#### About this exercise:
Write out the data exactly, every line included.

───── Input data

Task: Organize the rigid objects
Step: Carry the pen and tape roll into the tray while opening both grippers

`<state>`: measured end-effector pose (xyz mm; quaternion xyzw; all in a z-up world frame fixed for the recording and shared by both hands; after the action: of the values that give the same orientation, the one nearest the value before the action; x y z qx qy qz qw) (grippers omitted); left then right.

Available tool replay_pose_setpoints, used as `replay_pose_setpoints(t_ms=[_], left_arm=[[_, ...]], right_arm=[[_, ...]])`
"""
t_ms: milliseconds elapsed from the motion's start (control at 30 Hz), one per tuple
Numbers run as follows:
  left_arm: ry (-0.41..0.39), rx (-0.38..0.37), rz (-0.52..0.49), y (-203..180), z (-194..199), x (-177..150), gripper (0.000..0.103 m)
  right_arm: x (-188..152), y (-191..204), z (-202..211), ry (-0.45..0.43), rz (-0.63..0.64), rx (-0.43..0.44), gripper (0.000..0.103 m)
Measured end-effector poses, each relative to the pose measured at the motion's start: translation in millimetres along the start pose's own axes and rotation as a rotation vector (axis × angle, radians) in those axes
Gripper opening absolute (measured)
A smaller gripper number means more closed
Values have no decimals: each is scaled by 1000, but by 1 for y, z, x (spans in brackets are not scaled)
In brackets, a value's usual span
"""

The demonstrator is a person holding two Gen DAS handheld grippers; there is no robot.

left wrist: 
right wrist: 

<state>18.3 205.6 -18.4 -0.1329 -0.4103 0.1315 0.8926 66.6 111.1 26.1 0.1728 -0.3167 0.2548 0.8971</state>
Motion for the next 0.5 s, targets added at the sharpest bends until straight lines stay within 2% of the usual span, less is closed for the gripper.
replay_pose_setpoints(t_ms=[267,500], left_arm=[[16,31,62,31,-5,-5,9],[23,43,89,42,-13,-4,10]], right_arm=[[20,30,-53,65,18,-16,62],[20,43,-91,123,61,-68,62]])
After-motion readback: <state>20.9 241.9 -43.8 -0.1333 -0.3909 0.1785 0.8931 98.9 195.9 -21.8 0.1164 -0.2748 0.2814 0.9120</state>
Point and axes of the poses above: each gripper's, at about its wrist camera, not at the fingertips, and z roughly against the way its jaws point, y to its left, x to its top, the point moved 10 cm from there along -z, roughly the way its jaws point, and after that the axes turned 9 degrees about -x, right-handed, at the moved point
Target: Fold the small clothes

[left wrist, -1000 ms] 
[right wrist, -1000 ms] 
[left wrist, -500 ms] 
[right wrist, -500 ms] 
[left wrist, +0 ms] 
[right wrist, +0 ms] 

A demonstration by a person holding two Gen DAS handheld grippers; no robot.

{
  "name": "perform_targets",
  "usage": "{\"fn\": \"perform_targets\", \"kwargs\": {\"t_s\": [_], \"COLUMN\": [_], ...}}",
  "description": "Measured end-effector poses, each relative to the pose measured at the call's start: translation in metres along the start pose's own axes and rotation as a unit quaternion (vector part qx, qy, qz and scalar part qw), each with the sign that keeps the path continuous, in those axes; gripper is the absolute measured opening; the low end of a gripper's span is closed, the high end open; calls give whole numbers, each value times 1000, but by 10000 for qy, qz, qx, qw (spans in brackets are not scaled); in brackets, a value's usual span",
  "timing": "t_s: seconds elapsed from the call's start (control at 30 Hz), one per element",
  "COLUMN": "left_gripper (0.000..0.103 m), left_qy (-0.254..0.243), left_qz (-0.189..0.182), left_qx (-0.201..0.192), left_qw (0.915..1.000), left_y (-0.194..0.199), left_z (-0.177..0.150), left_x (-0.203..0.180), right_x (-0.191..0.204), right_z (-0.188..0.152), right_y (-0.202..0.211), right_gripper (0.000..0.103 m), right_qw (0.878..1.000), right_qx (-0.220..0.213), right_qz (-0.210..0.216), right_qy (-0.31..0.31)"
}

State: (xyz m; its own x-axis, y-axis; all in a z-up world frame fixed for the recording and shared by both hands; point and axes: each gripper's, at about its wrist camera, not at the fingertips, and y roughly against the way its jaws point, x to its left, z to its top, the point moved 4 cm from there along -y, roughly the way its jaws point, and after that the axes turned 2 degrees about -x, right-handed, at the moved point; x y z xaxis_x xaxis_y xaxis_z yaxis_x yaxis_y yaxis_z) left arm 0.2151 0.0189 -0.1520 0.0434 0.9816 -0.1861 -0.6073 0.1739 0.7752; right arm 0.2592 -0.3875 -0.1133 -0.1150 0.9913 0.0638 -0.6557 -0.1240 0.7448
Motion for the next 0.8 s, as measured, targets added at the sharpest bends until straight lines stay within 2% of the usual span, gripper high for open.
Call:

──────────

#### Answer space:
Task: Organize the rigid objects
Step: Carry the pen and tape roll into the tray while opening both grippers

`<state>`: measured end-effector pose (xyz mm; quaternion xyzw; all in a z-up world frame fixed for the recording and shared by both hands; after the action: of the values that give the same orientation, the one nearest the value before the action; x y z qx qy qz qw) (grippers omitted); left then right.

Available tool replay_pose_setpoints, used as `replay_pose_setpoints(t_ms=[_], left_arm=[[_, ...]], right_arm=[[_, ...]])`
"""
t_ms: milliseconds elapsed from the motion's start (control at 30 Hz), one per tuple
Numbers run as follows:
  left_arm: ry (-0.41..0.39), rx (-0.38..0.37), rz (-0.52..0.49), y (-203..180), z (-194..199), x (-177..150), gripper (0.000..0.103 m)
  right_arm: x (-188..152), y (-191..204), z (-202..211), ry (-0.45..0.43), rz (-0.63..0.64), rx (-0.43..0.44), gripper (0.000..0.103 m)
Measured end-effector poses, each relative to the pose measured at the motion's start: translation in millimetres along the start pose's own axes and rotation as a rotation vector (axis × angle, radians) in those axes
Gripper opening absolute (measured)
A smaller gripper number means more closed
Values have no decimals: each is scaled by 1000, but by 1 for y, z, x (spans in brackets are not scaled)
In brackets, a value's usual span
"""

The demonstrator is a person holding two Gen DAS handheld grippers; there is no robot.

left wrist: 
right wrist: 

<state>18.3 205.6 -18.4 -0.1329 -0.4103 0.1315 0.8926 66.6 111.1 26.1 0.1728 -0.3167 0.2548 0.8971</state>
Motion for the next 0.5 s, targets added at the sharpest bends until straight lines stay within 2% of the usual span, less is closed for the gripper.
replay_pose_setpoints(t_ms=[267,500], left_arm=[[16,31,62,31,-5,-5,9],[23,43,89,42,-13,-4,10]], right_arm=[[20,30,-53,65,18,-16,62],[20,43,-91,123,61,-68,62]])
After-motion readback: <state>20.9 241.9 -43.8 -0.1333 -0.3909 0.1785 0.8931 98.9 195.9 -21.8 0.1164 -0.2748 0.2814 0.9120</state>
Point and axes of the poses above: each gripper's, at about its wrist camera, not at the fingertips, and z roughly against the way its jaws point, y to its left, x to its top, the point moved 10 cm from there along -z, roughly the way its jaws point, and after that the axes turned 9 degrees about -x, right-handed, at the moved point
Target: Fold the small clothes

[left wrist, -1000 ms] 
[right wrist, -1000 ms] 
[left wrist, -500 ms] 
[right wrist, -500 ms] 
[left wrist, +0 ms] 
[right wrist, +0 ms] 

A demonstration by a person holding two Gen DAS handheld grippers; no robot.

{
  "name": "perform_targets",
  "usage": "{\"fn\": \"perform_targets\", \"kwargs\": {\"t_s\": [_], \"COLUMN\": [_], ...}}",
  "description": "Measured end-effector poses, each relative to the pose measured at the call's start: translation in metres along the start pose's own axes and rotation as a unit quaternion (vector part qx, qy, qz and scalar part qw), each with the sign that keeps the path continuous, in those axes; gripper is the absolute measured opening; the low end of a gripper's span is closed, the high end open; calls give whole numbers, each value times 1000, but by 10000 for qy, qz, qx, qw (spans in brackets are not scaled); in brackets, a value's usual span",
  "timing": "t_s: seconds elapsed from the call's start (control at 30 Hz), one per element",
  "COLUMN": "left_gripper (0.000..0.103 m), left_qy (-0.254..0.243), left_qz (-0.189..0.182), left_qx (-0.201..0.192), left_qw (0.915..1.000), left_y (-0.194..0.199), left_z (-0.177..0.150), left_x (-0.203..0.180), right_x (-0.191..0.204), right_z (-0.188..0.152), right_y (-0.202..0.211), right_gripper (0.000..0.103 m), right_qw (0.878..1.000), right_qx (-0.220..0.213), right_qz (-0.210..0.216), right_qy (-0.31..0.31)"
}

State: (xyz m; its own x-axis, y-axis; all in a z-up world frame fixed for the recording and shared by both hands; point and axes: each gripper's, at about its wrist camera, not at the fingertips, and y roughly against the way its jaws point, x to its left, z to its top, the point moved 4 cm from there along -y, roughly the way its jaws point, and after that the axes turned 2 degrees about -x, right-handed, at the moved point; x y z xaxis_x xaxis_y xaxis_z yaxis_x yaxis_y yaxis_z) left arm 0.2151 0.0189 -0.1520 0.0434 0.9816 -0.1861 -0.6073 0.1739 0.7752; right arm 0.2592 -0.3875 -0.1133 -0.1150 0.9913 0.0638 -0.6557 -0.1240 0.7448
Motion for the next 0.8 s, as measured, targets added at the sharpest bends until straight lines stay within 2% of the usual span, gripper high for open.
Call:

The response to this exercise is done.